### Exercise description
Images are not part of the copy; transcribe all the data exactly.

### Records supplied
Segment Open

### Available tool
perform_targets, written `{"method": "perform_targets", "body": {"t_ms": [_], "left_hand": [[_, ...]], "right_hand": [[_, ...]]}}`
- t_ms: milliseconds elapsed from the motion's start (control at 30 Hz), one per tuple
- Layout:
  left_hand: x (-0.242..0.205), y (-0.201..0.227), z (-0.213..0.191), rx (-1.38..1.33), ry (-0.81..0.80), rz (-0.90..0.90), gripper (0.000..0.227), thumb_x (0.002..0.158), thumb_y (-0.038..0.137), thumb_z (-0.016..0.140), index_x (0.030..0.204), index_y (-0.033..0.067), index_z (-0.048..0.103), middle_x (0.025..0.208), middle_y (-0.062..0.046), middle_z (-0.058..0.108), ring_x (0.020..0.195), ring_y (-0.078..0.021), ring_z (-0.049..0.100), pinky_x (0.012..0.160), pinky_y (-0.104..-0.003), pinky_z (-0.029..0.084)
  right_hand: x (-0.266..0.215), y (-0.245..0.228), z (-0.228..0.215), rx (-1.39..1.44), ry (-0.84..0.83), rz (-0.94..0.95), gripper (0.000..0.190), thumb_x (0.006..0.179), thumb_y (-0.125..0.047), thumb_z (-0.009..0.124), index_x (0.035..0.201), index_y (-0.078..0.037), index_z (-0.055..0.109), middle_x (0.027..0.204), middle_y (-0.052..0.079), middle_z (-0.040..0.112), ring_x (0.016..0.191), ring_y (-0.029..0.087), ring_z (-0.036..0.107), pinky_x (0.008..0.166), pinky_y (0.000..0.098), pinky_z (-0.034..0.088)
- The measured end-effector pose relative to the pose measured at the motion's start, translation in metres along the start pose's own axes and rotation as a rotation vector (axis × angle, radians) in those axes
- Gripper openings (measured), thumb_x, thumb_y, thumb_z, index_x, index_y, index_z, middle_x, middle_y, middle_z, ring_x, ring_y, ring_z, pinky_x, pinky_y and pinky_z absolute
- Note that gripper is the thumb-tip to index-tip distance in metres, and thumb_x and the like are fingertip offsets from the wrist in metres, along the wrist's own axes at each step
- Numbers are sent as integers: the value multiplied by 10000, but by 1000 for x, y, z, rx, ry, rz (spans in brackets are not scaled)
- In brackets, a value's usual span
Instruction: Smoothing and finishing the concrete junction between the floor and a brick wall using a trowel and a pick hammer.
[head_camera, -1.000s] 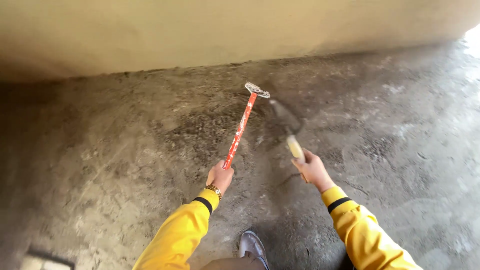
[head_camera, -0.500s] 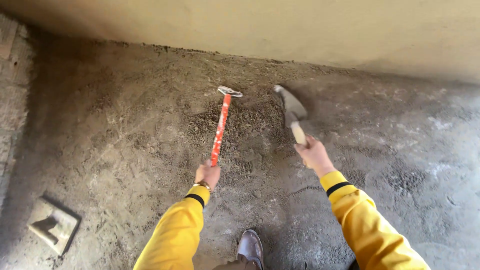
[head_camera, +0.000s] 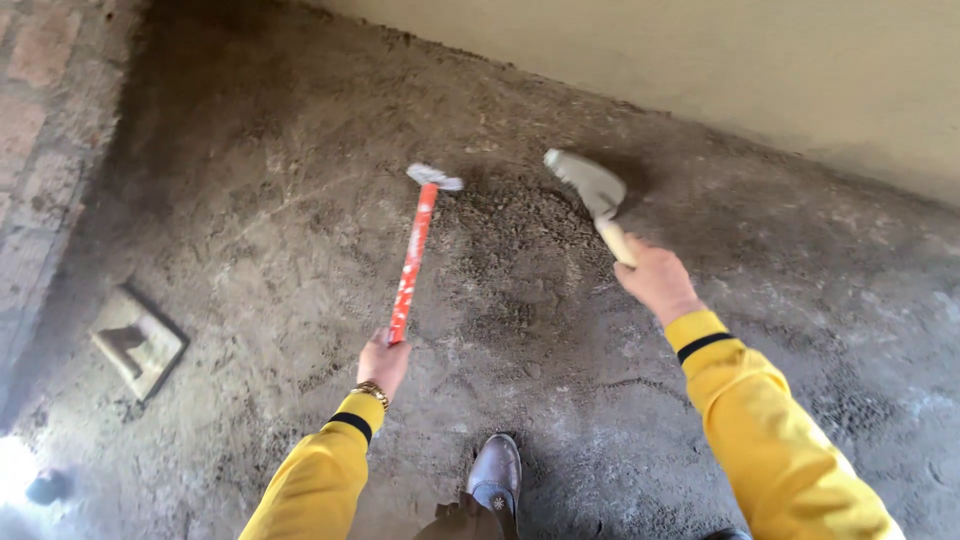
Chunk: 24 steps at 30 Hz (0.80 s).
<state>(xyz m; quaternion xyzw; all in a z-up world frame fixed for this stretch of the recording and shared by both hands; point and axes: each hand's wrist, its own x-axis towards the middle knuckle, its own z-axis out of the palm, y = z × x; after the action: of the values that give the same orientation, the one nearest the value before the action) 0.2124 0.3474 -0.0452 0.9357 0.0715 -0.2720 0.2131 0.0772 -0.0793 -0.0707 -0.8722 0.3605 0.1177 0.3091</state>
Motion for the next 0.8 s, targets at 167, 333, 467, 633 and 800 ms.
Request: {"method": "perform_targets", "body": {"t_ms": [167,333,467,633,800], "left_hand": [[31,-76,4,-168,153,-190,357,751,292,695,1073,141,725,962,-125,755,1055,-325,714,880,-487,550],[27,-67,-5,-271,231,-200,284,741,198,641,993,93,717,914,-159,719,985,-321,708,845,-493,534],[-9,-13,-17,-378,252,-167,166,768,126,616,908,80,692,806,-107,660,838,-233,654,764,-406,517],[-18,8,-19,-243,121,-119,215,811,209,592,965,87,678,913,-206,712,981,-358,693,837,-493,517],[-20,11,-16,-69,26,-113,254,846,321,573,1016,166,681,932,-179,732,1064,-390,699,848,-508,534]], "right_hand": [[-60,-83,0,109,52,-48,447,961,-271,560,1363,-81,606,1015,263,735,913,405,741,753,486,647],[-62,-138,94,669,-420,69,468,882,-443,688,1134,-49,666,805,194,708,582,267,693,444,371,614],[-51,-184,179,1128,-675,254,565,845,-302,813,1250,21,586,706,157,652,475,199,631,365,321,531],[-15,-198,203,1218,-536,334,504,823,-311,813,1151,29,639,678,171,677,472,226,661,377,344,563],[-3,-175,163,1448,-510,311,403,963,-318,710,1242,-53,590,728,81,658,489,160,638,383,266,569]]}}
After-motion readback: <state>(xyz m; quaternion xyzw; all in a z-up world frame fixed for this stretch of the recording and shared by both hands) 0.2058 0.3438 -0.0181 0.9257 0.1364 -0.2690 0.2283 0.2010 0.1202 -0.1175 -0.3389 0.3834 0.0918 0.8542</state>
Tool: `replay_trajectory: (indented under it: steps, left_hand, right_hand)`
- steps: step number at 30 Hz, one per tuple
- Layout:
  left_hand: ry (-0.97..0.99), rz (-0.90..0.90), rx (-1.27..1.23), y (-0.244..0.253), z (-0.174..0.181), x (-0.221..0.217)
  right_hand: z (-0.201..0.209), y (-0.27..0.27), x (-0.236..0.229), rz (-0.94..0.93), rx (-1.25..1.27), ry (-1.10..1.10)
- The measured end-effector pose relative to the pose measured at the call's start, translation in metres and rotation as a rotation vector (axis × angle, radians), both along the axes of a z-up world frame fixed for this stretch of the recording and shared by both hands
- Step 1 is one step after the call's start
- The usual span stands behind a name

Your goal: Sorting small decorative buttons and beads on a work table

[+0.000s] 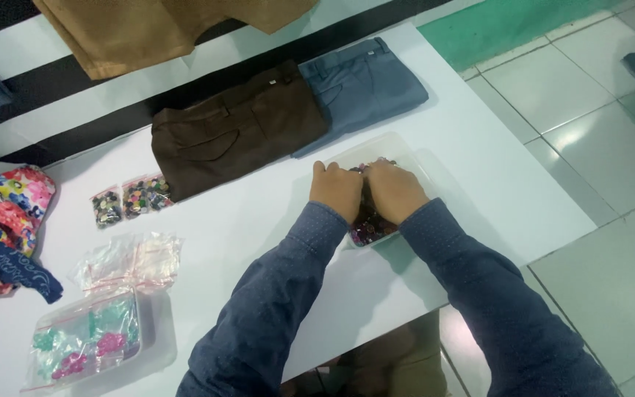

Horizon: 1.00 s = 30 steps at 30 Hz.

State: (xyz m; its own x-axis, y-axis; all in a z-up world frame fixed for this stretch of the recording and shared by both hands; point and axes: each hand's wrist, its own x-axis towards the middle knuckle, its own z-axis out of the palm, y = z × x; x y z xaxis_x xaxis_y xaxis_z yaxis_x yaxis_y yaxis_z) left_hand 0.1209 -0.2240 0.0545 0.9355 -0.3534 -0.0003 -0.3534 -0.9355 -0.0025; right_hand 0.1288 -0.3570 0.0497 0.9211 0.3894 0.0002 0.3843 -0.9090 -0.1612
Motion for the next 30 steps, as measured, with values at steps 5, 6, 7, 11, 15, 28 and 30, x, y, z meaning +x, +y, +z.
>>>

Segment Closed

### Solution
### Available tool
perform_targets, written `{"method": "perform_targets", "body": {"t_ms": [_], "left_hand": [[_, ...]], "right_hand": [[_, ...]]}}`
- t_ms: milliseconds elapsed from the motion's start (control at 30 Hz), one per tuple
- Layout:
  left_hand: x (-0.242..0.205), y (-0.201..0.227), z (-0.213..0.191), rx (-1.38..1.33), ry (-0.81..0.80), rz (-0.90..0.90), gripper (0.000..0.227), thumb_x (0.002..0.158), thumb_y (-0.038..0.137), thumb_z (-0.016..0.140), index_x (0.030..0.204), index_y (-0.033..0.067), index_z (-0.048..0.103), middle_x (0.025..0.208), middle_y (-0.062..0.046), middle_z (-0.058..0.108), ring_x (0.020..0.195), ring_y (-0.078..0.021), ring_z (-0.049..0.100), pinky_x (0.012..0.160), pinky_y (-0.104..-0.003), pinky_z (-0.029..0.084)
  right_hand: x (-0.266..0.215), y (-0.245..0.228), z (-0.228..0.215), rx (-1.39..1.44), ry (-0.84..0.83), rz (-0.94..0.95), gripper (0.000..0.190), thumb_x (0.006..0.179), thumb_y (-0.125..0.047), thumb_z (-0.009..0.124), index_x (0.035..0.201), index_y (-0.078..0.037), index_z (-0.055..0.109), middle_x (0.027..0.204), middle_y (-0.052..0.079), middle_z (-0.040..0.112), ring_x (0.016..0.191), ring_y (-0.029..0.087), ring_z (-0.036..0.107), pinky_x (0.008..0.166), pinky_y (0.000..0.098), pinky_z (-0.034..0.088)
- The measured end-effector pose relative to the pose measured at the motion's start, translation in metres along the start pose's own axes and rotation as a rotation vector (axis × angle, radians) in those axes
- Gripper openings (measured), thumb_x, thumb_y, thumb_z, index_x, index_y, index_z, middle_x, middle_y, middle_z, ring_x, ring_y, ring_z, pinky_x, pinky_y and pinky_z absolute
- Note that gripper is the thumb-tip to index-tip distance in metres, and thumb_x and the like are fingertip offsets from the wrist in metres, along the wrist's own axes at each step
- Numbers are sent as integers: the value multiplied by 10000, but by 1000 for x, y, z, rx, ry, rz (spans in brackets are not scaled)
- In brackets, a value's usual span
Instruction: Smoothing and finishing the concrete junction between the floor and a brick wall using a trowel and a pick hammer.
[head_camera, -1.000s] 
[head_camera, -0.500s] 
[head_camera, +0.000s] 
Chunk: 24 steps at 30 Hz (0.80 s).
<state>(xyz m; quaternion xyzw; all in a z-up world frame fixed for this stretch of the recording and shared by both hands; point and axes: each hand's wrist, its own x-axis towards the middle knuckle, its own z-axis out of the palm, y = z × x; after the action: of the values that give the same orientation, the one nearest the value before the action) 0.2124 0.3474 -0.0452 0.9357 0.0715 -0.2720 0.2131 0.0772 -0.0793 -0.0707 -0.8722 0.3605 0.1177 0.3091</state>
Motion for the next 0.8 s, targets at 167, 333, 467, 633 and 800 ms.
Request: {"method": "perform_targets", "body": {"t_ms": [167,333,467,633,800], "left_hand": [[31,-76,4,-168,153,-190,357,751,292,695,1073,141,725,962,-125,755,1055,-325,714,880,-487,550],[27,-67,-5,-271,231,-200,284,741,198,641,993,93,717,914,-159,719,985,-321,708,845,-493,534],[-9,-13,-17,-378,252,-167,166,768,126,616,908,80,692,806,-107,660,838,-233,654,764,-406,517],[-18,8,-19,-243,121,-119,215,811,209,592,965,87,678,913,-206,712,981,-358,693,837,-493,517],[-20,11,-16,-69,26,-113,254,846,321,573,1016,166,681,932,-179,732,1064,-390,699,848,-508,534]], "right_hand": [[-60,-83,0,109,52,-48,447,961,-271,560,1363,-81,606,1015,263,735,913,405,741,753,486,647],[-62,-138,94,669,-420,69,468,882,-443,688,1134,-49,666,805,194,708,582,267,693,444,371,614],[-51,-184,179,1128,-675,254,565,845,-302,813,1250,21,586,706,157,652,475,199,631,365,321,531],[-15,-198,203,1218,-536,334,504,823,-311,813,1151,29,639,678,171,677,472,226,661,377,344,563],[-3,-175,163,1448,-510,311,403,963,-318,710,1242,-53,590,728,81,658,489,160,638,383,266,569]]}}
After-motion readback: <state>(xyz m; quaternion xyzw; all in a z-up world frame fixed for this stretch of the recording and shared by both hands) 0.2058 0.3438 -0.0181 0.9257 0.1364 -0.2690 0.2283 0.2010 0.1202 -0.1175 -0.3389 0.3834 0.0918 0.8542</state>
Tool: `replay_trajectory: (indented under it: steps, left_hand, right_hand)`
- steps: step number at 30 Hz, one per tuple
- Layout:
  left_hand: ry (-0.97..0.99), rz (-0.90..0.90), rx (-1.27..1.23), y (-0.244..0.253), z (-0.174..0.181), x (-0.221..0.217)
  right_hand: z (-0.201..0.209), y (-0.27..0.27), x (-0.236..0.229), rz (-0.94..0.93), rx (-1.25..1.27), ry (-1.10..1.10)
- The measured end-effector pose relative to the pose measured at the call's start, translation in metres and rotation as a rotation vector (axis × angle, radians), both along the axes of a z-up world frame fixed for this stretch of the recording and shared by both hands
- Step 1 is one step after the call's start
- The usual span stands behind a name

Your goal: Sorting small decorative buttons and beads on a work table

[+0.000s] 

Horizon: 1.00 s = 30 steps at 30 Hz.

State: (xyz m; its own x-axis, y-axis; all in a z-up world frame fixed for this stretch of the recording and shared by both hands; point and axes: each hand's wrist, its own x-axis towards the middle knuckle, its own z-axis out of the palm, y = z × x; x y z xaxis_x xaxis_y xaxis_z yaxis_x yaxis_y yaxis_z) left_hand 0.1209 -0.2240 0.0545 0.9355 -0.3534 -0.0003 -0.3534 -0.9355 -0.0025; right_hand 0.1288 -0.3570 0.0497 0.9211 0.3894 0.0002 0.3843 -0.9090 -0.1612
Motion for the next 30 steps, as measured, with values at steps 5, 6, 7, 11, 15, 28 and 30, x, y, z meaning +x, +y, +z.
>>>

The exercise ends with this answer.